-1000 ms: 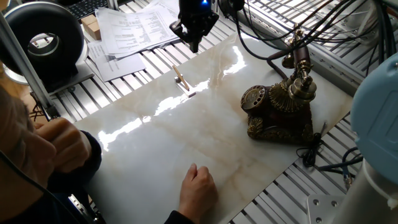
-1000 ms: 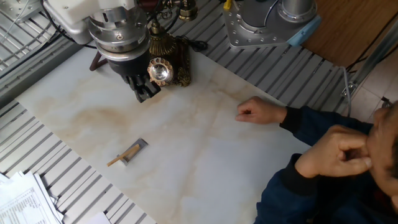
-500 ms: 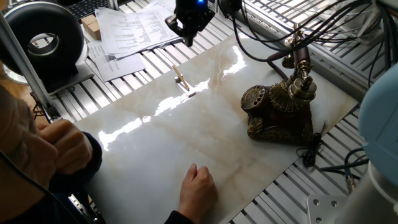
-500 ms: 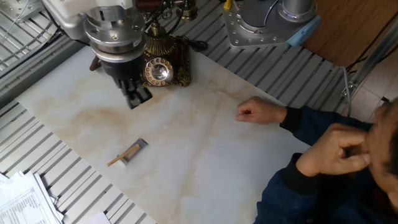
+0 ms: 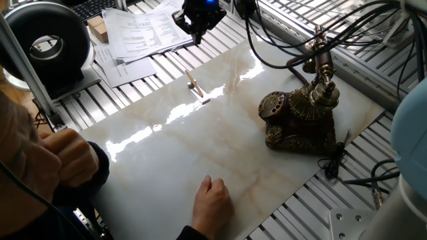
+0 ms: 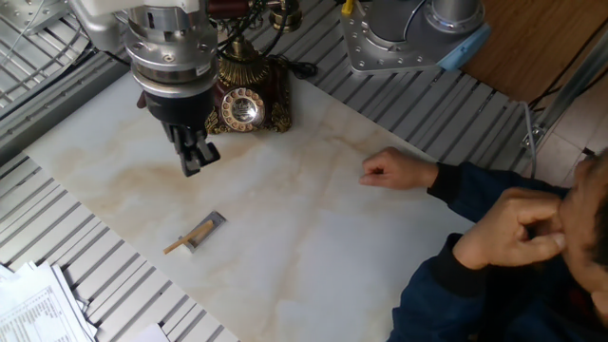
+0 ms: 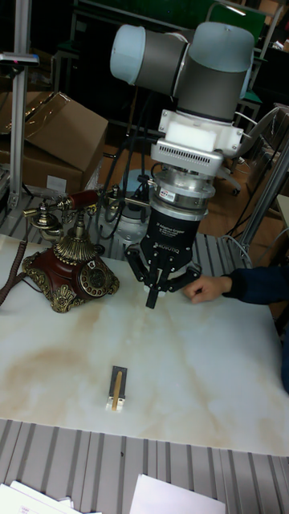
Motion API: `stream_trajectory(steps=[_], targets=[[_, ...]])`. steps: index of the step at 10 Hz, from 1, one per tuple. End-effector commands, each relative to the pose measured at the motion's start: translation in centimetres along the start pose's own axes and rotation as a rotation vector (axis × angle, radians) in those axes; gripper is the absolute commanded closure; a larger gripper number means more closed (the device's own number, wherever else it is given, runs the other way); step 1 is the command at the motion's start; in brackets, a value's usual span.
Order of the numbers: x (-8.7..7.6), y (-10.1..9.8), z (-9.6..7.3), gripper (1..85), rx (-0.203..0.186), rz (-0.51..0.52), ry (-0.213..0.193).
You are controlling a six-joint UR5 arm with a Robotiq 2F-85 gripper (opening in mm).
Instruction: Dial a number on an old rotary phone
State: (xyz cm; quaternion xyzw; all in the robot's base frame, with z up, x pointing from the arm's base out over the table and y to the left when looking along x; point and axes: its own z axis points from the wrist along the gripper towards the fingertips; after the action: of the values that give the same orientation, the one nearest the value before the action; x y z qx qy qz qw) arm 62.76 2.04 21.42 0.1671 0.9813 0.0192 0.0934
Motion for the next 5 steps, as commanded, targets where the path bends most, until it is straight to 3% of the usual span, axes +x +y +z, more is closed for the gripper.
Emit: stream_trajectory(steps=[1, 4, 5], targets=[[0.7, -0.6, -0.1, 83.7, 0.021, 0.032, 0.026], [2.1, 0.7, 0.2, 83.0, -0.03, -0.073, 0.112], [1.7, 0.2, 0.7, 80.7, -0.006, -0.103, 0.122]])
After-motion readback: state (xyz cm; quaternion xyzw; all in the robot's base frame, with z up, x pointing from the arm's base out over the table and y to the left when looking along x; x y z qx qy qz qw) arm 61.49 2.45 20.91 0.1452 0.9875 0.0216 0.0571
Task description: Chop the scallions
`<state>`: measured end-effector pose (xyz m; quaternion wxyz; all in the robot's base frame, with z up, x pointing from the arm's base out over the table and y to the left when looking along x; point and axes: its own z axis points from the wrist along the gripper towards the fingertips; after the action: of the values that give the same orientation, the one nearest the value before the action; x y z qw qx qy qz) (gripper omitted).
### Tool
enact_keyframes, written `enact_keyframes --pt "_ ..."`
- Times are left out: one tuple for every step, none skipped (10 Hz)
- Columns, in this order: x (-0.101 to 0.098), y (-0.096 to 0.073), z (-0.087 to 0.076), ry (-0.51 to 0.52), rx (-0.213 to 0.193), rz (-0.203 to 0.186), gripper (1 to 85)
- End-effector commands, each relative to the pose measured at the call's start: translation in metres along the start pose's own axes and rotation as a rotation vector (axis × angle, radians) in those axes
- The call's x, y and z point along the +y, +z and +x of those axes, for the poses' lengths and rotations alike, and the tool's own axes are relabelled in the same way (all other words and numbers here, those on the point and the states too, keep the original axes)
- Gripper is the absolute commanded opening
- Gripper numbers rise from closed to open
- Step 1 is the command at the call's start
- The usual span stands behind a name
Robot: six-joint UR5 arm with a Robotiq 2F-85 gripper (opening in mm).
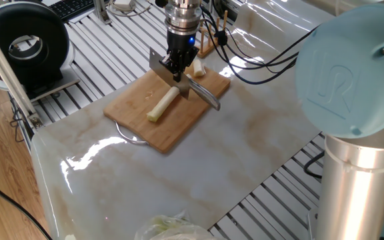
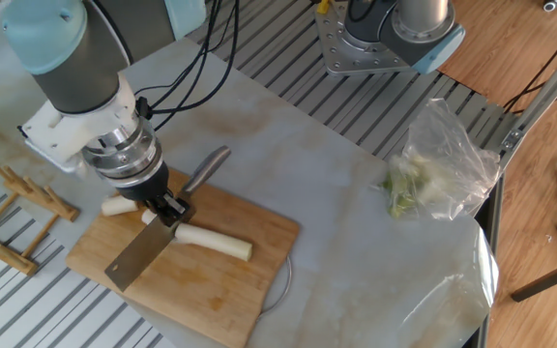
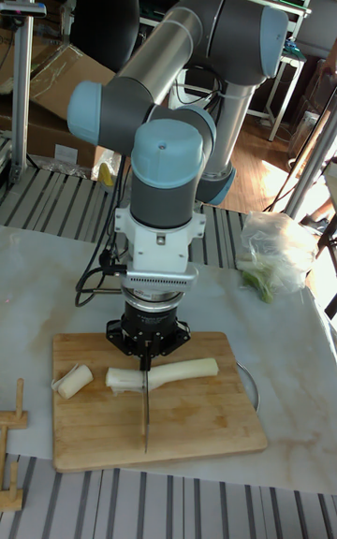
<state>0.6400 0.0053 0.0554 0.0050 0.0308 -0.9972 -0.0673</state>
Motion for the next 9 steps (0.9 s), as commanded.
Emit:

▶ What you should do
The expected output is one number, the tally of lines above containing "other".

▶ Solution to the exercise
2